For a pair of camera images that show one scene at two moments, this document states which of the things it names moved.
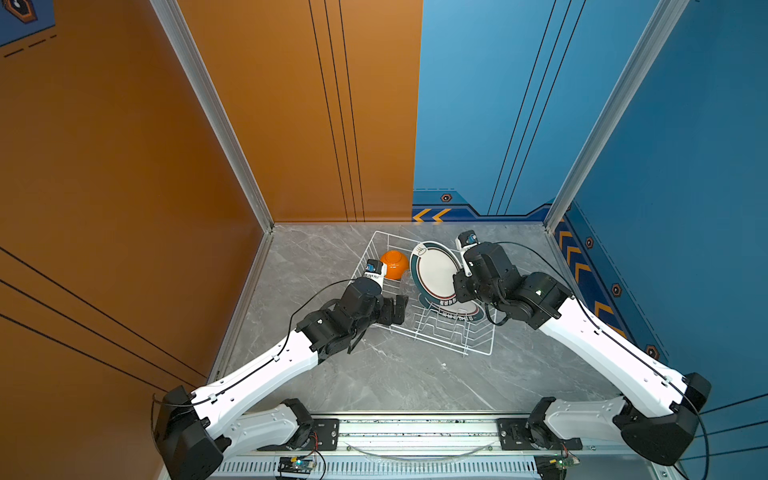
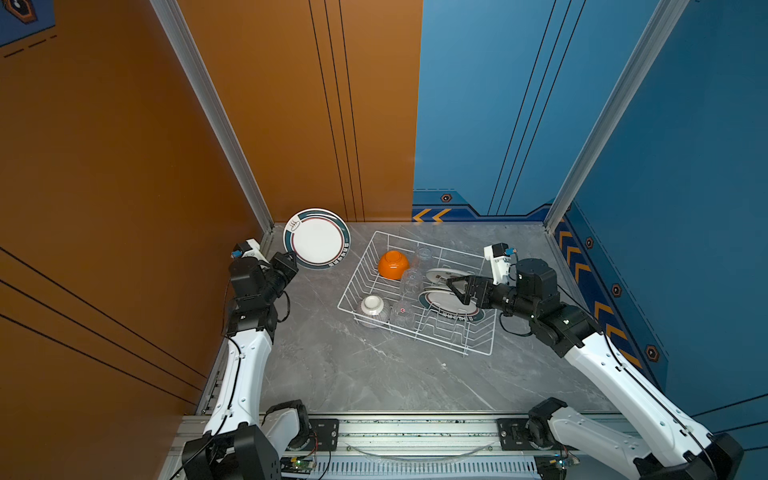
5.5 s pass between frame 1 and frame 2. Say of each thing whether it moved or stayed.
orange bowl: stayed
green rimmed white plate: moved
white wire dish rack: stayed
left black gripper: moved
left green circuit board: stayed
----
EXERCISE DETAILS: Copy every line from the data that includes the string "stayed".

THE COMPLETED TASK:
5.5 s pass between frame 1 and frame 2. Say of each thing whether it moved or stayed.
orange bowl: stayed
white wire dish rack: stayed
left green circuit board: stayed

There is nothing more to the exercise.